Claudio Cipolla

di Claudio Cipolla*

Finalmente in questi giorni siamo riusciti, dopo un lungo periodo di silenzio ed assenza, a conoscere il punto di vista della Confindustria di Terni rispetto allo stato attuale del tessuto industriale, degli effetti che la crisi sta determinando e delle ‘ricette’ da mettere in campo, come comunità Ternana, per difendere e rilanciare il lavoro in questa città.

Come Fiom Cgil di Terni crediamo che l’analisi che Confindustria ha fatto sullo stato attuale del tessuto economico ed industriale e sulle ragioni del perché oggi ci troviamo in questa situazione è, a nostro avviso, la testimonianza dell’approssimazione con la quale si affrontano i temi del lavoro in questo territorio e conferma quanto più volte abbiamo sostenuto della superficialità dell’imprenditoria locale.

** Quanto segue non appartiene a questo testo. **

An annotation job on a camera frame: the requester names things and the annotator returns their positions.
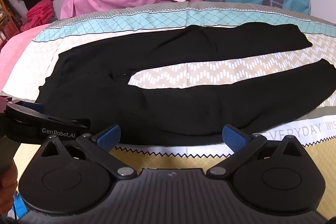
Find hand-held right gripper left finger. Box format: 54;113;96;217
39;124;137;178

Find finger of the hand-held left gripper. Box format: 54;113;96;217
20;101;45;115
77;119;91;138

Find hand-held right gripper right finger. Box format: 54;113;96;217
206;124;302;178

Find black pants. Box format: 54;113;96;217
35;24;335;147

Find person's left hand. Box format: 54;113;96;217
0;164;18;205

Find patterned bedsheet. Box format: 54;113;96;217
0;1;336;169

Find wooden shelf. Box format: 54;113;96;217
0;0;21;43

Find stack of red clothes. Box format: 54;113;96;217
21;0;57;31

Abbiamo appreso, non con molto stupore, che non c’è la percezione della profonda trasformazione che la crisi sta generando ed inoltre che si sottovaluta pericolosamente il fenomeno, già in atto, di deindustrializzazione che stà producendo perdita di posti di lavoro con conseguente indebolimento del tessuto sociale ternano.

Rimaniamo stupiti anche del giudizio che si è dato sul sindacato che non solo è stato criticato nel suo operato, ma che è stato esortato ad avere degli atteggiamenti diversi, smettendola di ragionare come in anni passati.

Ribadiamo, fermi restando i nostri limiti, che il sindacato è da tempo che denuncia quanto sta avvenendo e che propone anche soluzioni e percorsi che potrebbero mettere in condizioni questo territorio di valorizzare le eccellenze presenti, di rilanciare il lavoro e difendere l’occupazione.

La proposta avanzata dalle organizzazioni sindacali di ‘Terni area di crisi complessa’, frutto di mesi di analisi confronti e discussioni, è una delle proposte in campo che vede, in questi giorni, molti soggetti pronunciarsi non a favore, ma senza una vera proposta concreta ed alternativa.

Forse è Confindustria, e le diverse associazioni datoriali, che sono affezionate ad atteggiamenti vecchi e conservativi, mostrando tutta la loro debolezza e paura nel confrontarsi seriamente con le parti sociali per misurarsi sulle possibili soluzioni da adottare in difesa della storia industriale e del lavoro ternano.